■ WHAT THIS TASK INVOLVES: Over all lines in the data below, count those holding "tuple" and give only the result.
----
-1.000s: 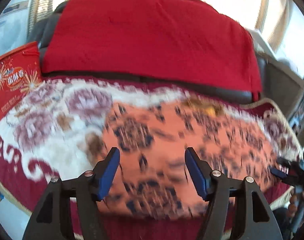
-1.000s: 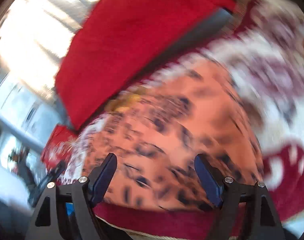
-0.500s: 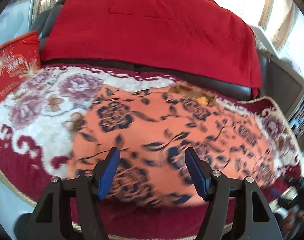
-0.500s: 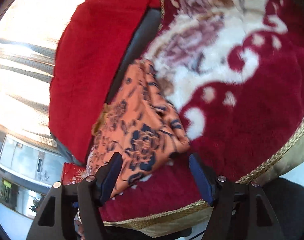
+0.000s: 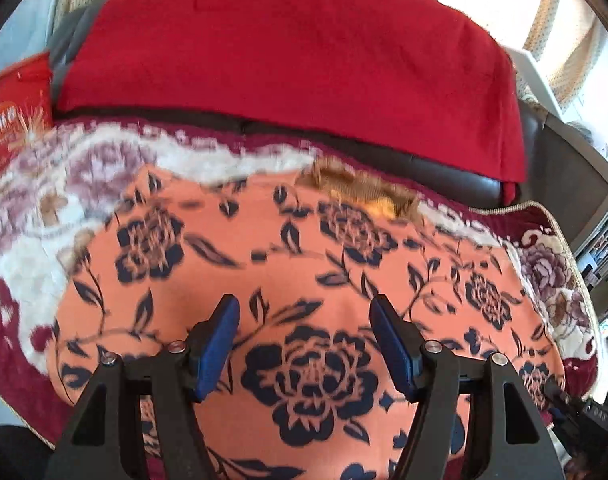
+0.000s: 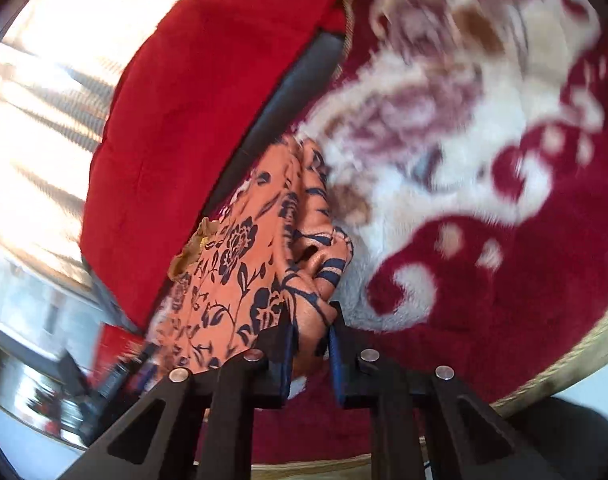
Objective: Fold small clothes
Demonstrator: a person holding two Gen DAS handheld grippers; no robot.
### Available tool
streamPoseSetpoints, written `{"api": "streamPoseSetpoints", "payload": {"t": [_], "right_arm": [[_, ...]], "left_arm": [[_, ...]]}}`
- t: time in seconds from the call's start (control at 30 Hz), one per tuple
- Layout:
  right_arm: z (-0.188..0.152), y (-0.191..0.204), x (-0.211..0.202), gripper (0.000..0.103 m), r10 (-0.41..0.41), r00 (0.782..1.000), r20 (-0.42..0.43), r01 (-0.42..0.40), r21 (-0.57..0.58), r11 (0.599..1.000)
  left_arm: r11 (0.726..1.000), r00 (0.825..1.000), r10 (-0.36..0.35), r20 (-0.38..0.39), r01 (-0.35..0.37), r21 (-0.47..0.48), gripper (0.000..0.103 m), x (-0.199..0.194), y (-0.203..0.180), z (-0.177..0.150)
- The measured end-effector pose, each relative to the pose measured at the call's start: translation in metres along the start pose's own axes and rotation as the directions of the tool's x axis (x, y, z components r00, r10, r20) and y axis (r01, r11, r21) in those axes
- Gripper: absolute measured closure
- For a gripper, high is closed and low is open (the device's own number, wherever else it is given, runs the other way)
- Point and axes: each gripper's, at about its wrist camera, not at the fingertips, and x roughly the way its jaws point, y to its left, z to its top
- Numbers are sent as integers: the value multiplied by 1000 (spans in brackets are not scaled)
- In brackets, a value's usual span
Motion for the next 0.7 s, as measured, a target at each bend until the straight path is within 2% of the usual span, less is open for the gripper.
{"api": "streamPoseSetpoints", "payload": {"t": [0.07, 0.13, 0.17, 0.2, 0.23, 0.27, 0.33, 0.47, 0.57, 0.63, 0.67, 0.7], "right_arm": [[-5, -22, 18, 80, -32, 996, -85, 37, 57, 998], [-6, -45, 16, 75, 82, 992, -98, -65, 172, 983], [-3, -47, 8, 63, 85, 992, -97, -67, 181, 981], [2, -45, -2, 41, 72, 994, -80, -59, 161, 985], [8, -42, -14, 30, 61, 997, -43, -55, 139, 989], [14, -38, -25, 25, 58, 998, -3, -57, 115, 992], [34, -26, -33, 25, 87, 996, 21, -87, 45, 995], [82, -6, 11, 25, 124, 990, -60, -127, -41, 991], [113, 6, 68, 25, 103, 980, -169, -117, -71, 991], [126, 13, 103, 26, 32, 976, -216, -57, -112, 992], [130, 16, 115, 29, 32, 972, -234, -58, -105, 993], [132, 19, 124, 59, 56, 965, -256, -85, -100, 991]], "left_arm": [[1000, 1000, 19, -18, -19, 8, 31, 12, 1, -1], [999, 995, 38, -88, -36, 18, 31, 32, 2, -5], [999, 994, 45, -100, -42, 28, 31, 40, 4, -8], [998, 996, 46, -74, -44, 38, 28, 40, 4, -10], [998, 997, 51, -61, -47, 50, 27, 40, 2, -12], [996, 997, 53, -58, -49, 68, 26, 41, 0, -13], [996, 997, 52, -48, -49, 81, 25, 42, -1, -15], [997, 998, 41, -42, -38, 73, 23, 43, -1, -17], [997, 998, 33, -48, -29, 70, 22, 44, 1, -16], [997, 998, 27, -51, -23, 73, 21, 45, 2, -15], [997, 998, 23, -52, -19, 73, 21, 45, 3, -15], [997, 998, 20, -53, -16, 74, 20, 45, 3, -14]]}}
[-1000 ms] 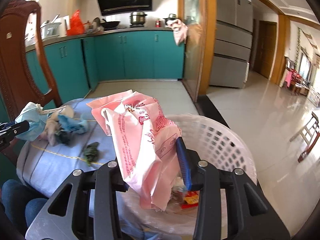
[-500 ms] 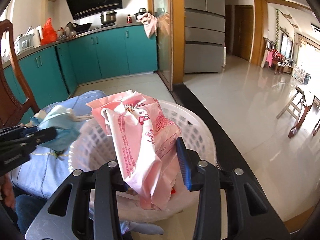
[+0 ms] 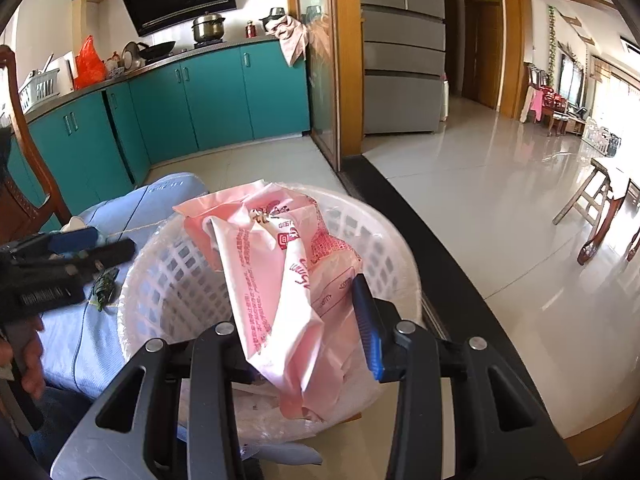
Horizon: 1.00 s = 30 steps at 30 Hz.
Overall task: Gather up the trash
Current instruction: 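Carry the pink paper and blue mask over the wastebasket with both tools, then open the right tool to drop the pink paper while the left tool drops the mask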
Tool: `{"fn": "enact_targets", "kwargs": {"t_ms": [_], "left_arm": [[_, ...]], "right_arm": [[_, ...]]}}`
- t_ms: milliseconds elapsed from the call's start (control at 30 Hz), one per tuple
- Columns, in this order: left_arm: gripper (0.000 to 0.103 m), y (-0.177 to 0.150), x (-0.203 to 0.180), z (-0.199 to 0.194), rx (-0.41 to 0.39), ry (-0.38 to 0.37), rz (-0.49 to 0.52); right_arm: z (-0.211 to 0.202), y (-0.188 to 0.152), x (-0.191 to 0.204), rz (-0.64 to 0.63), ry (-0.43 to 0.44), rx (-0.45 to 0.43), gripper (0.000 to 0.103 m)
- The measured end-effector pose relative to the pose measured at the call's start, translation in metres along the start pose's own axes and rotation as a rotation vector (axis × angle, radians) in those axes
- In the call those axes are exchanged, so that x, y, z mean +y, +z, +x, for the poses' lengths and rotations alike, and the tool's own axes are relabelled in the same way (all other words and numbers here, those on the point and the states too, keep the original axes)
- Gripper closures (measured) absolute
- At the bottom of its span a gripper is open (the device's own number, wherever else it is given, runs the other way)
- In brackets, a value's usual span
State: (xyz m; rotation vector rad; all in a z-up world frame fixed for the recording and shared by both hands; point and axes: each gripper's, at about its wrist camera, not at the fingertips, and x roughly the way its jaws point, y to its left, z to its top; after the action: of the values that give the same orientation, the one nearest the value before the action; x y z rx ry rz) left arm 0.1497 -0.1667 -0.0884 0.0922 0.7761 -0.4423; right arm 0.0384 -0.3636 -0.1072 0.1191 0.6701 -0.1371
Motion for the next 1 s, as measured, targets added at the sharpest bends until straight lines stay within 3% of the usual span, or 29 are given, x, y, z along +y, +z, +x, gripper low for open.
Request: {"fn": "enact_targets", "kwargs": {"t_ms": [100, 200, 233, 333, 433, 567, 600, 633, 667, 733, 833, 1000], "left_arm": [[0.020, 0.004, 0.031, -0.008, -0.019, 0.077, -0.075], [0.018, 0.006, 0.066, -0.023, -0.048, 0.165, -0.155], [0.016, 0.007, 0.077, -0.026, -0.053, 0.180, -0.180], [0.014, 0.009, 0.113, -0.032, -0.049, 0.219, -0.250], [0.012, 0.018, 0.146, -0.019, -0.002, 0.307, -0.267], [0.015, 0.013, 0.178, 0.017, 0.131, 0.349, -0.260], [0.026, 0.011, 0.180, 0.019, 0.144, 0.344, -0.262], [0.048, 0.007, 0.183, 0.025, 0.160, 0.336, -0.261], [0.057, 0.004, 0.184, 0.028, 0.171, 0.332, -0.255], [0.089, -0.002, 0.184, 0.031, 0.181, 0.318, -0.250], [0.098, -0.007, 0.185, 0.021, 0.155, 0.297, -0.257], [0.099, -0.008, 0.172, -0.032, 0.037, 0.248, -0.236]], "right_arm": [[0.010, 0.001, 0.004, -0.007, 0.007, 0.024, 0.055], [0.014, 0.001, 0.009, 0.000, 0.015, 0.038, 0.025], [0.013, 0.001, 0.012, 0.000, 0.018, 0.034, 0.021], [0.012, 0.000, 0.016, -0.011, 0.025, 0.030, 0.020], [0.011, 0.002, 0.021, -0.018, 0.036, 0.028, 0.020], [0.006, 0.002, 0.032, -0.031, 0.053, 0.021, 0.020], [0.006, 0.002, 0.034, -0.036, 0.056, 0.019, 0.020], [0.005, 0.003, 0.038, -0.042, 0.060, 0.018, 0.020], [0.005, 0.003, 0.041, -0.045, 0.063, 0.018, 0.020], [0.006, 0.003, 0.049, -0.054, 0.075, 0.023, 0.020], [0.005, 0.002, 0.060, -0.071, 0.099, 0.028, 0.020], [0.003, 0.000, 0.088, -0.120, 0.149, 0.021, 0.020]]}}
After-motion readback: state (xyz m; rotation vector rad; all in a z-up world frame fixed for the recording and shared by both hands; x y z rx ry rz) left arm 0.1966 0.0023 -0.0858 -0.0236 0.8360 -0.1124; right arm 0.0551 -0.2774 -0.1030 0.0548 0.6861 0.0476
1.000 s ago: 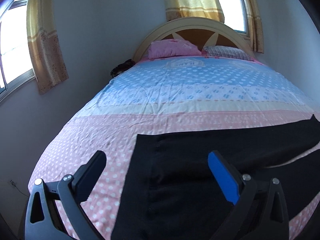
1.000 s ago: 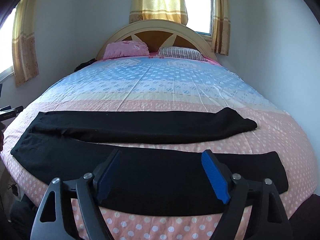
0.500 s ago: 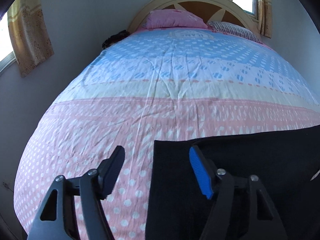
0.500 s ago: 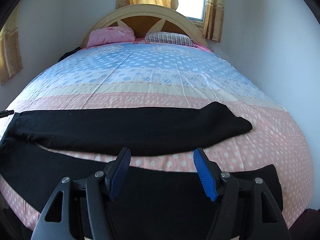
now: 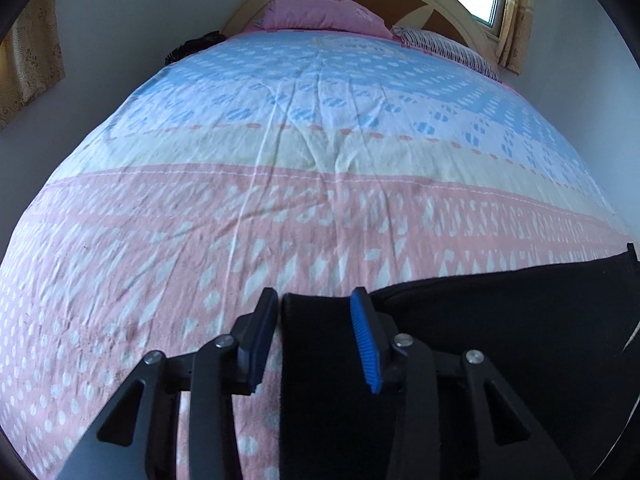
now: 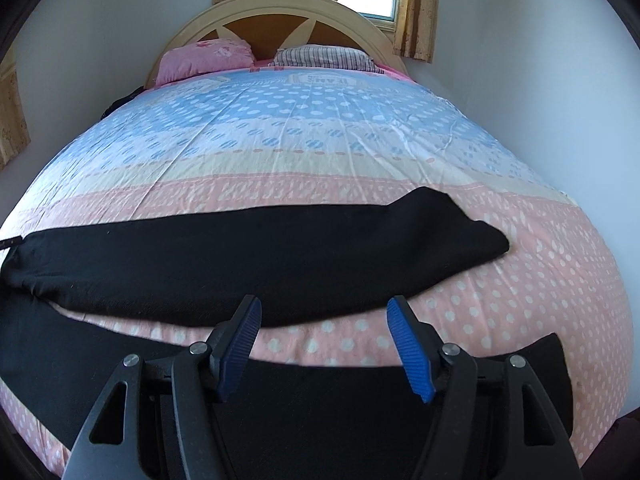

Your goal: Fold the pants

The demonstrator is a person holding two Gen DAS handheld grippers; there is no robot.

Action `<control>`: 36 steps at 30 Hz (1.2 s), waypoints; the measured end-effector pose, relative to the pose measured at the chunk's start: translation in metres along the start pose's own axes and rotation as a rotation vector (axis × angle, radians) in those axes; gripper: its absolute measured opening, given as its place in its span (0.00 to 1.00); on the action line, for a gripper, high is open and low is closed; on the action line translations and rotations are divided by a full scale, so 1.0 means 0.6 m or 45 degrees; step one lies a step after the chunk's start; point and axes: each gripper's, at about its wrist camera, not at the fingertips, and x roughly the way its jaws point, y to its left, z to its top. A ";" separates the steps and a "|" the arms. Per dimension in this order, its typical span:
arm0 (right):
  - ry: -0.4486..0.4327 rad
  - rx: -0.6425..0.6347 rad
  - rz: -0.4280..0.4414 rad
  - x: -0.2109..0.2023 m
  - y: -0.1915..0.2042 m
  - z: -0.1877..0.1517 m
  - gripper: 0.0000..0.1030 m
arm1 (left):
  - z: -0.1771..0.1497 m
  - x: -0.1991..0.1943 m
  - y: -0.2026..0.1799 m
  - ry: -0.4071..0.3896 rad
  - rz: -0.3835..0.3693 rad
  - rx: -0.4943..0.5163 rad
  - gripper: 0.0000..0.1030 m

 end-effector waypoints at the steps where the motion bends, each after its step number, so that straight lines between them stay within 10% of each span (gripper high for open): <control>1: -0.004 0.014 -0.008 0.003 -0.009 0.005 0.65 | -0.001 -0.001 0.002 -0.001 -0.009 -0.001 0.35; 15: 0.070 0.408 -0.109 0.116 -0.240 0.113 0.65 | -0.004 -0.001 0.006 -0.038 -0.078 0.007 0.17; 29: 0.293 0.408 0.031 0.305 -0.276 0.168 0.65 | -0.002 0.006 0.004 -0.026 -0.069 0.001 0.18; 36: 0.311 0.335 0.099 0.307 -0.254 0.164 0.16 | -0.002 0.006 -0.005 -0.021 -0.027 0.043 0.18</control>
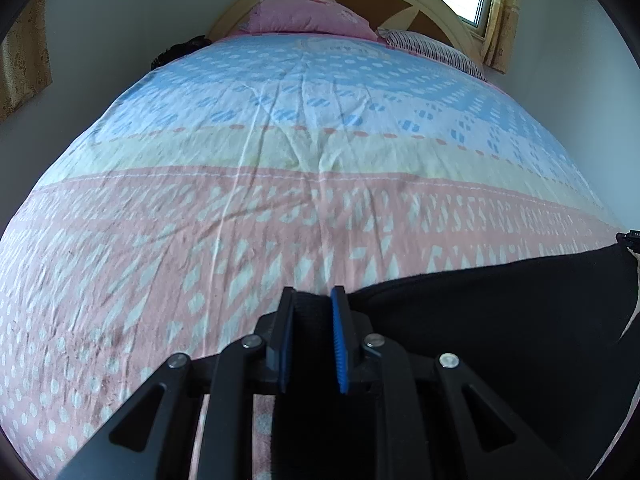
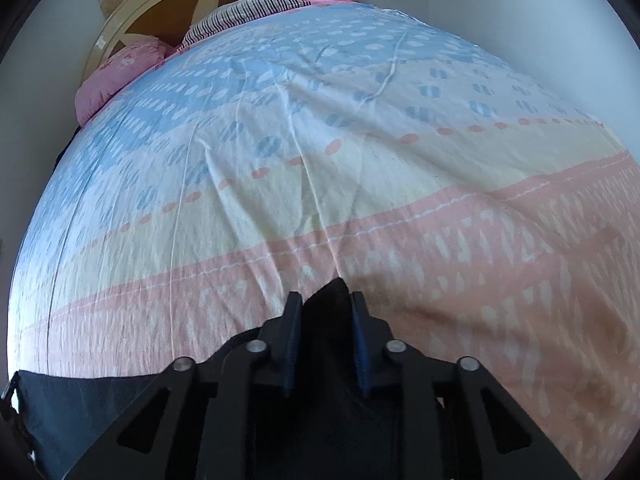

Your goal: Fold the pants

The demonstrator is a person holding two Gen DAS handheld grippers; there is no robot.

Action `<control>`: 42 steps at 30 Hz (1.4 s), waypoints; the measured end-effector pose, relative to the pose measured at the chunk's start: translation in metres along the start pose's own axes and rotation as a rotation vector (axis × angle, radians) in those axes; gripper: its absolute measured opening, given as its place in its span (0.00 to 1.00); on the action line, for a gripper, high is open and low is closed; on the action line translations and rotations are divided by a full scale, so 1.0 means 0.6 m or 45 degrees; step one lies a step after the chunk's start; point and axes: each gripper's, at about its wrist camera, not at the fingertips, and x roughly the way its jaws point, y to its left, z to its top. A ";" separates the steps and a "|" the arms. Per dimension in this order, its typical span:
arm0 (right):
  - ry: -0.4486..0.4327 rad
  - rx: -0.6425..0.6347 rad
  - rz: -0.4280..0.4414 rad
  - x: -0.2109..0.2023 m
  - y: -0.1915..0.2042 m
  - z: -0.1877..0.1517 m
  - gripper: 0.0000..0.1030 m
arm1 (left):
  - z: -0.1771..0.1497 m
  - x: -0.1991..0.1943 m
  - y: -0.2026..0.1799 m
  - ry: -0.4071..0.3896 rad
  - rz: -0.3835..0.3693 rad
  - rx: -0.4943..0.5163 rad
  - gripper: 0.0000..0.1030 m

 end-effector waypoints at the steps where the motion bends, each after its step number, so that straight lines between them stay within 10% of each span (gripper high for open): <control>1: -0.009 -0.007 0.000 -0.005 0.000 -0.001 0.10 | 0.001 0.001 0.000 0.006 0.001 0.003 0.18; 27: -0.443 0.118 0.085 -0.299 -0.105 -0.201 0.04 | -0.041 -0.179 0.004 -0.347 -0.240 -0.051 0.14; 42: -0.365 0.185 0.036 -0.289 -0.185 -0.323 0.04 | -0.174 -0.209 0.014 -0.335 -0.361 -0.034 0.14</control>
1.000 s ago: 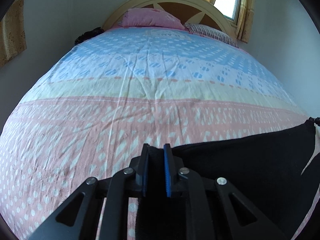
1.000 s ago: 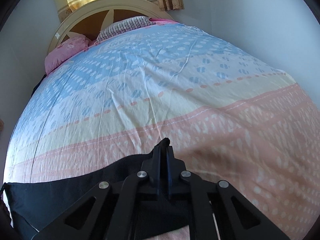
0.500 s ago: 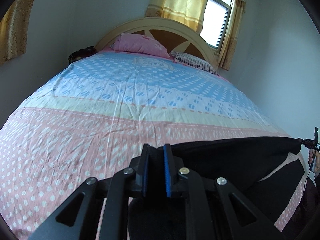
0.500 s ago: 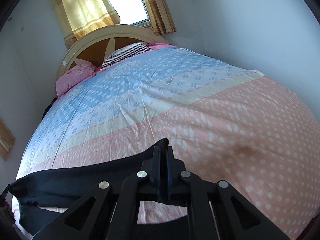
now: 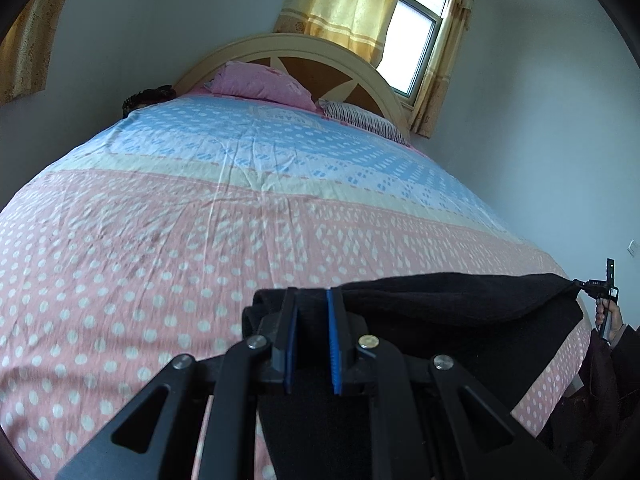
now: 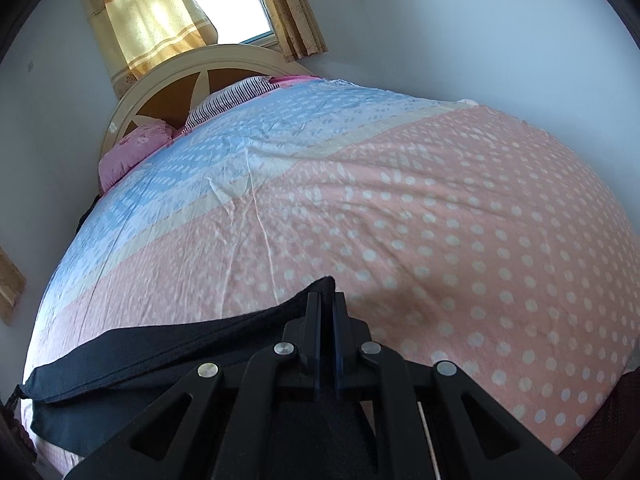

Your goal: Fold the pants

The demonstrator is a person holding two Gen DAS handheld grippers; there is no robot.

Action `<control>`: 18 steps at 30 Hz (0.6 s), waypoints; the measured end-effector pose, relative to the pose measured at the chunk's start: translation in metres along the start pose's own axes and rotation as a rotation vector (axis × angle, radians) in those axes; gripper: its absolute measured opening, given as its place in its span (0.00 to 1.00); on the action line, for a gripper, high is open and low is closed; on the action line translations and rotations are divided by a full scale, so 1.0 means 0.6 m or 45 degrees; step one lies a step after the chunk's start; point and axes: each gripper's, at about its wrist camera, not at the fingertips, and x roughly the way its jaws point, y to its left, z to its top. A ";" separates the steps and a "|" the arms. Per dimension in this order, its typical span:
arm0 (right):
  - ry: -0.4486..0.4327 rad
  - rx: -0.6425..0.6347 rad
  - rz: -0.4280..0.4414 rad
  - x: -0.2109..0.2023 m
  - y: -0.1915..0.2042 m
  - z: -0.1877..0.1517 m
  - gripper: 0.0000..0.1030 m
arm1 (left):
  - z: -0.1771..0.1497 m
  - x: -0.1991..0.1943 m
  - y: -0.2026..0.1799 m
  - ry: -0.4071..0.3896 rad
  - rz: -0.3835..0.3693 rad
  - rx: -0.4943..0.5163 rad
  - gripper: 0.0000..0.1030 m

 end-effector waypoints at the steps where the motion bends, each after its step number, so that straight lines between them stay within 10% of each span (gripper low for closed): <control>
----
■ RESULT FOR THIS EXERCISE: 2